Analysis: Oracle This design, you either use the default isolation level, or serial. There are fewer scenarios for read-only mode applications.
Sets the isolation level of the transaction.
SET TRANSACTION Isolation level READ COMMITTED;
SET TRANSACTION Isolation Level SERIALIZABLE;
SET TRANSACTION READ only;
Committed read and serialized reads:
The read operation does not block other users ' write operations.
The execution query for SQL in the committed read is to the data state of the SQL execution point.
The execution of SLQ in a serialized read is the data state of the point at which the transaction begins.

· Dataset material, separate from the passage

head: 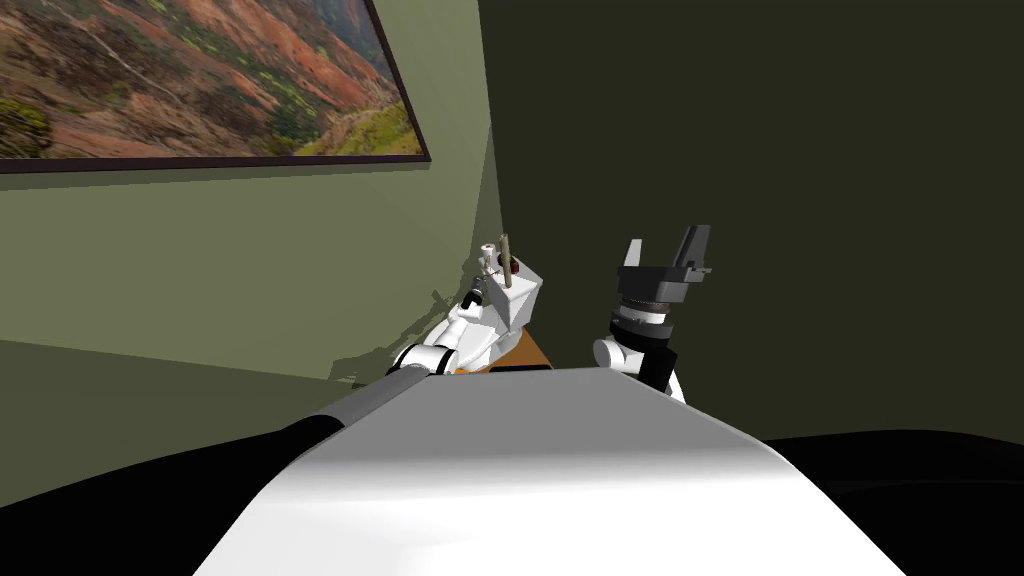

Serialization reads are not really serial. The content read in a serial transaction can be modified and submitted by another user, except that the current transaction is not visible. Serial transactions do not solve all problems, and sometimes you need to develop code at the application layer to control it.
20,131,014 Week Oracle Concept manual Chinese version 13th chapter transaction Management
If a long-running write transaction exists in the system and the data it operates is also updated by a large number of small transactions, such systems should not be serialized. Long transactions may need to be rolled back repeatedly to waste system resources because the data to be updated by the long firm may be preempted by other transactions. It is important to note that the serialization isolation implemented by other database management systems (using read locks (read-locking)) is also not suitable for this scenario, because long transactions (that is, transactions that only perform read operations) block each other from short write transactions.
Use the SELECT * form TTT for UPDATE, which you need to execute in execute immediately in the stored procedure, to obtain an exclusive lock on the corresponding row. An exclusive lock is a lock that prevents other transactions from being updated.
To get an exclusive lock on a table:
Lock table Pub_organ in exclusive mode; locking the entire table other users are not allowed to perform DML operations, nor can they acquire any other locks.
To get a shared lock on a table:
Lock table Pub_organ in share mode; Lock entire table Other users cannot perform DML operations, but can also acquire shared locks.
In either case, the code for lock table is like the code for update, which does not release lock until it encounters a commit or a rollback. If a row in the table is updated or is inserted as a commit, then the lock operation is blocked.
Autonomous transaction: If an autonomous transaction is set on a procedure, then the outer layer of the call and its own use of two transactions, do not affect each other.